System Internals
Open the simulator →
Absolute basics

Client ↔ Server

The request/response loop that almost everything online is built on.

Before any database, cache, or distributed protocol, there's one pattern underneath it all: a client sends a request, and a server sends back a response. A 'server' isn't special hardware — it's just a program that sits waiting for requests and answers them. Understanding this one round-trip is the foundation for everything else in the path.

The big picture#

TL;DRthe 30-second version
  • Almost everything you do online is one pattern repeated: a client asks (a request), a server answers (a response). That there-and-back is a round-trip.
  • A server isn't special hardware — it's just a program running a loop: wait for a request, do the work, send a reply, repeat.
  • The cost that matters most is latency — how long one round-trip takes. Fewer round-trips means a faster app, which is why so much design effort goes into avoiding extra ones.
  • The pattern is simple, but it has a sharp edge: a request can get no answer at all (server down, network dropped). The client can't tell 'slow' from 'never' — and that single fact is the seed of nearly every hard distributed-systems topic.

Everything below expands on these four points. Read the core sections top to bottom for the full mental model; the collapsible "Go deeper" boxes hold the advanced bits (the protocol zoo, idempotency, statelessness) you can skip on a first pass and come back to later.

Clientbrowser
GET /home →← 200 OK + page
Servera loop
One round-trip: client asks, server answers

Start here: why this pattern exists#

Imagine two computers that both have useful things — one holds your photos, the other wants to show them. They could each try to reach into the other's memory directly, but that would be chaos: no order, no permissions, no way to know who is allowed to do what. Software needs a simple, predictable way for one program to ask another for something across a network.

The client-server pattern is that way. One side takes the role of asking (the client) and the other takes the role of answering (the server). The roles are fixed for a given conversation: the client always speaks first, the server only ever replies. That tiny rule removes the chaos — there is always exactly one party in charge of starting, and one party in charge of the data.

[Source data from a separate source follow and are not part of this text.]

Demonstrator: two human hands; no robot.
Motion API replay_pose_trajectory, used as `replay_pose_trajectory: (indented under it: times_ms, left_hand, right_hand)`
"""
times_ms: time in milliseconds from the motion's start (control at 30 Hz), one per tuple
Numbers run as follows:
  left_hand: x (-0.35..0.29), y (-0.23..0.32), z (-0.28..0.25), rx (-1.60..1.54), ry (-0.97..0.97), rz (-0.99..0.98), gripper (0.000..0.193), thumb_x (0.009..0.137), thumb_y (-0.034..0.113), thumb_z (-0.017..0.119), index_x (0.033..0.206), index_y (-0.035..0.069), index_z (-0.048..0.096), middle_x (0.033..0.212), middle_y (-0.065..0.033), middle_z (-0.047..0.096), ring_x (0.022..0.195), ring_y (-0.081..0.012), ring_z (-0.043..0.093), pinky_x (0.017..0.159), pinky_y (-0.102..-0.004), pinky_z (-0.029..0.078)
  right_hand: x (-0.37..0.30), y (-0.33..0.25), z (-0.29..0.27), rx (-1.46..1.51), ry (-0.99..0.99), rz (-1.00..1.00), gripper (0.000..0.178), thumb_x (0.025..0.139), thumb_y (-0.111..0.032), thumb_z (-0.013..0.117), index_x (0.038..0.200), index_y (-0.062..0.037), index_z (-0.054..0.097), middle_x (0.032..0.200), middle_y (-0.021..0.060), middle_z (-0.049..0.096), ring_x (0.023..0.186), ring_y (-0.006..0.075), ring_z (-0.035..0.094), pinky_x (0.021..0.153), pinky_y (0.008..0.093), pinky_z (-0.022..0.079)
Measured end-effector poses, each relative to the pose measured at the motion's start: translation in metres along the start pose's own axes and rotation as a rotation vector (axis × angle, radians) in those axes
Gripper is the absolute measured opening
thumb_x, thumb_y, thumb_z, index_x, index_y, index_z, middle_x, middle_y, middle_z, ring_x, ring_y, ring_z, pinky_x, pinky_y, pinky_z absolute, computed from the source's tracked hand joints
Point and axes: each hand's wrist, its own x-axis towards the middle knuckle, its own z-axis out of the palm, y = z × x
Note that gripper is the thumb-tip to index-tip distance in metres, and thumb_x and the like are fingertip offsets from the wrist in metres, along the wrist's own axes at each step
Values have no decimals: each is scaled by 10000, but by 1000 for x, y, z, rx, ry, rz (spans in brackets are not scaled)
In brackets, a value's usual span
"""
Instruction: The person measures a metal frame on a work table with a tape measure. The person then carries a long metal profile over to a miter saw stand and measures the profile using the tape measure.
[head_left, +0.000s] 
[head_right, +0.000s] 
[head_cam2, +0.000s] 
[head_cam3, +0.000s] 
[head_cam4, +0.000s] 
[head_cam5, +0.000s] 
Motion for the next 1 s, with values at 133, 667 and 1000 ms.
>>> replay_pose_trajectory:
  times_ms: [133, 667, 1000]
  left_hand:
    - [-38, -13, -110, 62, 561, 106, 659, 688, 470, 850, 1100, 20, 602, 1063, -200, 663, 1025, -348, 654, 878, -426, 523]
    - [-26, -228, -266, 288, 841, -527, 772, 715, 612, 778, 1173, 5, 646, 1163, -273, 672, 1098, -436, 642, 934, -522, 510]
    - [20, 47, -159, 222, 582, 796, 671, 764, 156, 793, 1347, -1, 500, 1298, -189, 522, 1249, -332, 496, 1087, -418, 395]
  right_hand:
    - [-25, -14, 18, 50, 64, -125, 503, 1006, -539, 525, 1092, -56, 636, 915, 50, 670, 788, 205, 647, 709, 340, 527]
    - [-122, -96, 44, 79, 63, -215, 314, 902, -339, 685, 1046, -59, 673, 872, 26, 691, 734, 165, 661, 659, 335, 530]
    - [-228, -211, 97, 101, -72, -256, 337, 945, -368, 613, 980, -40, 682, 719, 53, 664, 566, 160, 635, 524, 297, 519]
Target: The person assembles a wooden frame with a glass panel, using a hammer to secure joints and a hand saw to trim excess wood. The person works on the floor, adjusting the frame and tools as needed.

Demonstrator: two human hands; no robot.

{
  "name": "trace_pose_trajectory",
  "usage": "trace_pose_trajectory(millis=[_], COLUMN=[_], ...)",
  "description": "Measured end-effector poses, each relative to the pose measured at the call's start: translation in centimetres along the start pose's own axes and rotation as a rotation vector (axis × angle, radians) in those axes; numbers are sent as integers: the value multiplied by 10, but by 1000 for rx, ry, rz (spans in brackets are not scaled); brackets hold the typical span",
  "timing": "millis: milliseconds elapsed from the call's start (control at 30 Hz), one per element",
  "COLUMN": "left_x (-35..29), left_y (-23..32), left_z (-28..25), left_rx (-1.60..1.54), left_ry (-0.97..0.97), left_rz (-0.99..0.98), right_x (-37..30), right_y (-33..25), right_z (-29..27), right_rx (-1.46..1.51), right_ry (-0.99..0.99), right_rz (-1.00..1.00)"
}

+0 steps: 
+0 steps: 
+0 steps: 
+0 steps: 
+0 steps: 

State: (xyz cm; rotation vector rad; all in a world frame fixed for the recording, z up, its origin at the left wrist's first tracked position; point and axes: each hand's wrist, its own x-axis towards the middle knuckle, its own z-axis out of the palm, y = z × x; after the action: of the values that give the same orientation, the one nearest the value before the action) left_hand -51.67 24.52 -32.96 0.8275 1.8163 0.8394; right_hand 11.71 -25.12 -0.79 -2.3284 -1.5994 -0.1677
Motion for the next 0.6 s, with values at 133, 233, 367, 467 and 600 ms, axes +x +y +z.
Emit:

Why centralize the answer in a 'server'?Putting the data and the rules in one place — the server — means there's a single source of truth. Your bank balance lives on the bank's server, not copied across every phone that ever checked it. Clients stay simple and disposable; the server holds the state everyone agrees on. This is the trade we'll keep coming back to: central control and simplicity, paid for with the server becoming a thing everyone depends on.

Client, server, request, response#

A client is whatever initiates a conversation — your browser, a mobile app, or another service. A server is a program, running on some machine, that listens for incoming requests and replies to them. The client speaks first (the request); the server answers (the response). The server never calls you out of the blue — it only ever responds.

  • Request: 'GET /home' — the client asking for something, addressed to the server.
  • Response: '200 OK' plus the page — the server's answer, sent back to the client.
  • Round-trip: the there-and-back of one request + its response. Latency is how long that takes.
A server is just a waiting programIt runs a loop: wait for a request, do the work, send a reply, repeat. Scaling, replication, and all the hard parts later are about running many of these and keeping them coordinated — but each one is still just request in, response out.

A request isn't magic — it's just a small message with a few well-defined parts. So is a response. If you've ever opened your browser's developer tools and watched the Network tab, you've seen exactly these pieces fly back and forth.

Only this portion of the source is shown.